DIRECTIONS: Instruction for the entries below: return the part that opens with the line containing "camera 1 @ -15" and closes with the line containing "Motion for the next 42", exactly, and no pictures.

EXTRACTED MATERIAL:
*** Begin section ***

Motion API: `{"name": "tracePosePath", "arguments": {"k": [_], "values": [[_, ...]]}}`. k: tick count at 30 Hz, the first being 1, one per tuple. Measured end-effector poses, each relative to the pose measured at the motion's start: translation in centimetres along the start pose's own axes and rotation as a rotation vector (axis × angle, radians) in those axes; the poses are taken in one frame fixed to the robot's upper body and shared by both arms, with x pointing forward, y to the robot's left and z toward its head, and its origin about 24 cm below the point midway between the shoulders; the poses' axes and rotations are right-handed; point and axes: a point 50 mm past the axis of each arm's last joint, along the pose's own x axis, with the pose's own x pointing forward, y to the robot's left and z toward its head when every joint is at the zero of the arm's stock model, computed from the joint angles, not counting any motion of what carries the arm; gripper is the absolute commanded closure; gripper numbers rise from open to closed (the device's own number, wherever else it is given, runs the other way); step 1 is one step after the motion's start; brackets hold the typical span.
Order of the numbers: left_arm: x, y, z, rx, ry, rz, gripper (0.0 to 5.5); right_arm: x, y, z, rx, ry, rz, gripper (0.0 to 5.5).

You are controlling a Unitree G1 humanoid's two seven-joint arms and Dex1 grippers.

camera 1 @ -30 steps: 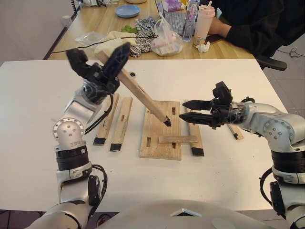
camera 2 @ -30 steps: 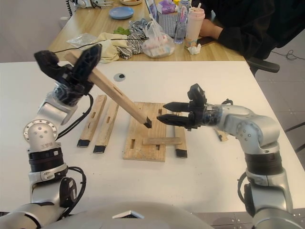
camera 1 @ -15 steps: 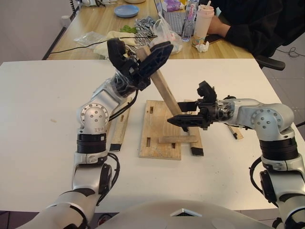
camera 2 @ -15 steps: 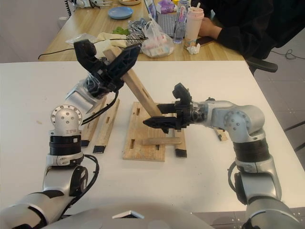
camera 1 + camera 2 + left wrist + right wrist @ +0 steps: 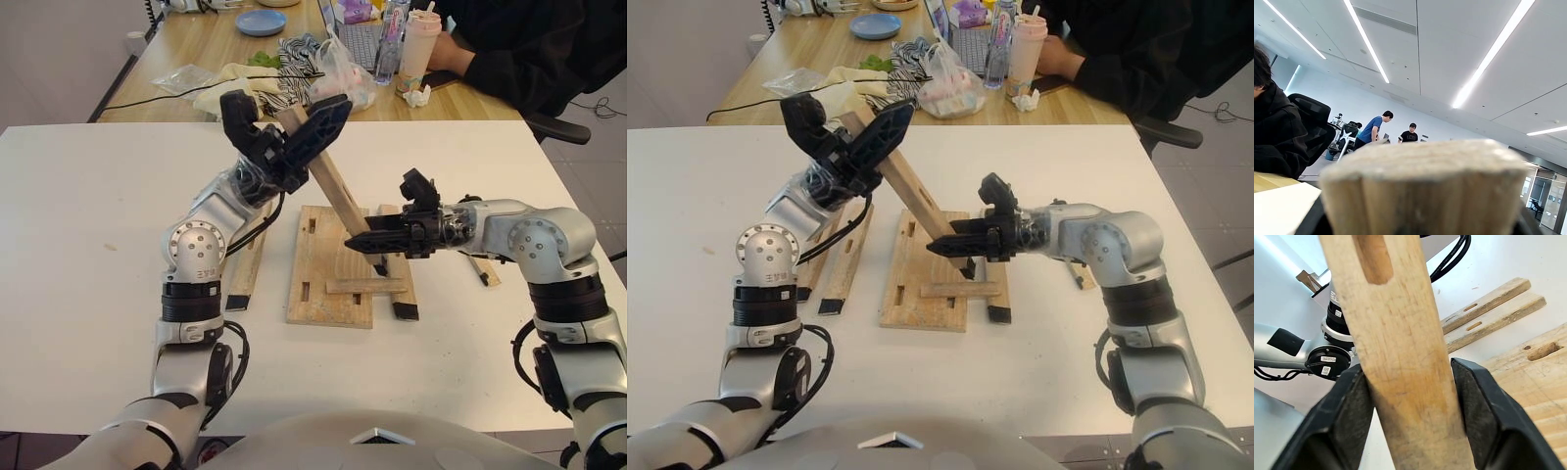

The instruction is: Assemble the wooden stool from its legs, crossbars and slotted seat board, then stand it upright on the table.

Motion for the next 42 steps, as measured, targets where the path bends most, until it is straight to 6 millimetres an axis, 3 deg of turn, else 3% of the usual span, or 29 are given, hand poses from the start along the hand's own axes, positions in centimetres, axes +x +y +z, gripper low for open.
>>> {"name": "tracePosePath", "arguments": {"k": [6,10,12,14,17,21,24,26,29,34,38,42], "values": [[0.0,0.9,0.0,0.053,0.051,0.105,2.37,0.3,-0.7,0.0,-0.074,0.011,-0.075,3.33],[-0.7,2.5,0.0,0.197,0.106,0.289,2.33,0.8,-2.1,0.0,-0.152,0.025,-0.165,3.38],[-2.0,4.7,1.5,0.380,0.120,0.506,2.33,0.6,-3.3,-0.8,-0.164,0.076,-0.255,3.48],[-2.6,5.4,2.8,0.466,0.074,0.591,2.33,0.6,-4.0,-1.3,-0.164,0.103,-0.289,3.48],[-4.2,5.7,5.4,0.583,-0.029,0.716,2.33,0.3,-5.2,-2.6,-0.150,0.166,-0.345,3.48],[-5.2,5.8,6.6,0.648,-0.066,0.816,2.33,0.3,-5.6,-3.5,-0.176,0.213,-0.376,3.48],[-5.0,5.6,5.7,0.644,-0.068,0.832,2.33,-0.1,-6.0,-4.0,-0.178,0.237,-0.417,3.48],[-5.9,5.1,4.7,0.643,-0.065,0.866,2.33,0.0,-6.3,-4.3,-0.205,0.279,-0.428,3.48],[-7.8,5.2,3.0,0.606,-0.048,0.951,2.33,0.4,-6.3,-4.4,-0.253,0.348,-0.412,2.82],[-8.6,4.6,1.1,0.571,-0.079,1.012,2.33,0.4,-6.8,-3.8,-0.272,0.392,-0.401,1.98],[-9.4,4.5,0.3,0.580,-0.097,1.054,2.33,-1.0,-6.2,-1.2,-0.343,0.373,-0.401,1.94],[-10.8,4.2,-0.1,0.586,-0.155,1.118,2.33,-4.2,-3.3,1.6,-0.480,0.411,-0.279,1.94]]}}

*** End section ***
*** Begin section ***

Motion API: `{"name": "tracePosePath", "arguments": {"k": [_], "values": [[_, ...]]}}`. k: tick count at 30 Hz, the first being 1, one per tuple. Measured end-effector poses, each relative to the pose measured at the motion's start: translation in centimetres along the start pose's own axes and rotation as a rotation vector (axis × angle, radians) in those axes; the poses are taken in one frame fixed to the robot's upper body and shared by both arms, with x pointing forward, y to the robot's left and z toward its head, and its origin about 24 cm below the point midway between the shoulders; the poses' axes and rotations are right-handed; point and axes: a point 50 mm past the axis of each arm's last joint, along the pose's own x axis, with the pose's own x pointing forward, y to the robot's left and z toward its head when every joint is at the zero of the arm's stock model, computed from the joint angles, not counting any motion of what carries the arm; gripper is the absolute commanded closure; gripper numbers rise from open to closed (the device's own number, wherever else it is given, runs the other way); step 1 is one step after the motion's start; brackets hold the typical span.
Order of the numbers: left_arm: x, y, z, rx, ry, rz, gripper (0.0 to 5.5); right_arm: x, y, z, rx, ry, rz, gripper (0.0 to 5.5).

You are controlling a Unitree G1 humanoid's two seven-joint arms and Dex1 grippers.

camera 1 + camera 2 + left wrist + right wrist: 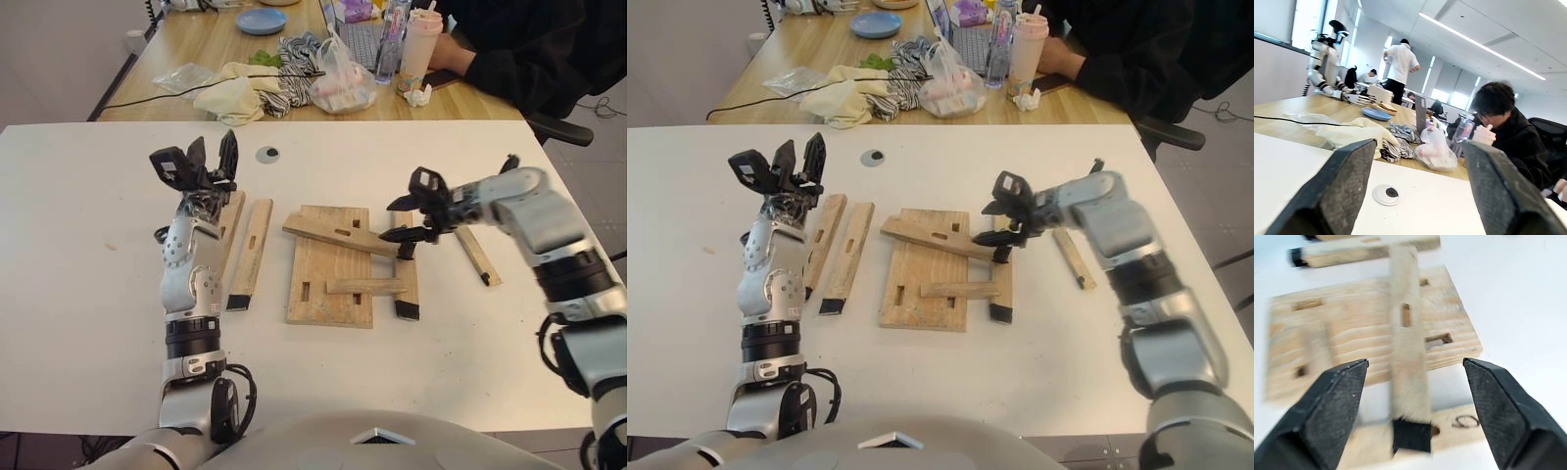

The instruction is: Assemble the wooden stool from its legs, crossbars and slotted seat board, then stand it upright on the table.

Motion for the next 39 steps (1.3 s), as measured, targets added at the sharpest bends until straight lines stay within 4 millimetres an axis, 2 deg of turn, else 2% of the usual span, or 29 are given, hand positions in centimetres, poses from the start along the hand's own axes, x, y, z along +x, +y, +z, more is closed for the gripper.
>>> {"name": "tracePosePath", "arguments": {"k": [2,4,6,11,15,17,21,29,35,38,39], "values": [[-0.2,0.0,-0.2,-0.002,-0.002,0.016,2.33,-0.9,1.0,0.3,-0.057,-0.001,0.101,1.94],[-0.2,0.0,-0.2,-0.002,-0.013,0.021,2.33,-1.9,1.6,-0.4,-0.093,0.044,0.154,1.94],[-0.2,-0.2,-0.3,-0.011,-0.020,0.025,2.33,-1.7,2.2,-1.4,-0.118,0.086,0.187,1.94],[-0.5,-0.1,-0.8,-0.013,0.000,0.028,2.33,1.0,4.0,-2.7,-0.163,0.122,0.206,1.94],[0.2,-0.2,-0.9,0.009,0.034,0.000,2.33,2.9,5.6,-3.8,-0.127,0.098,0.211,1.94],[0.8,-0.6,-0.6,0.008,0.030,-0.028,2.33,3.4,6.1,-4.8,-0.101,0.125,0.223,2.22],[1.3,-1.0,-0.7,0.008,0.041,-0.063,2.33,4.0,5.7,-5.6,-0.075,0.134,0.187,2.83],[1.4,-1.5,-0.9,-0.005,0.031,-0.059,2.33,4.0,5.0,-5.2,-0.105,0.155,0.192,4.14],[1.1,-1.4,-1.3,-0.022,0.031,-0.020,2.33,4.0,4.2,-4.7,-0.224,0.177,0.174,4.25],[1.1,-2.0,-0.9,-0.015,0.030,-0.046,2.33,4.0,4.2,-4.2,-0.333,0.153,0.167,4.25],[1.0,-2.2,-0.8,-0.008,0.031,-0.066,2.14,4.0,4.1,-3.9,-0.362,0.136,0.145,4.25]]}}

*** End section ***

RESPONSE:
camera 1 @ -15 steps: 
camera 2 @ -15 steps: 
camera 1 + camera 2 + left wrist + right wrist @ +0 steps: 

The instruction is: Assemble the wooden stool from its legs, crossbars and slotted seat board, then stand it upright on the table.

Motion for the next 42 steps, as measured, targets where the path bends most, until it is straight to 6 millimetres an axis, 3 deg of turn, else 3% of the usual span, or 29 are given, hand poses from the start along the hand's own axes, positions in centimetres, axes +x +y +z, gripper low for open.

Work on the answer has been completed.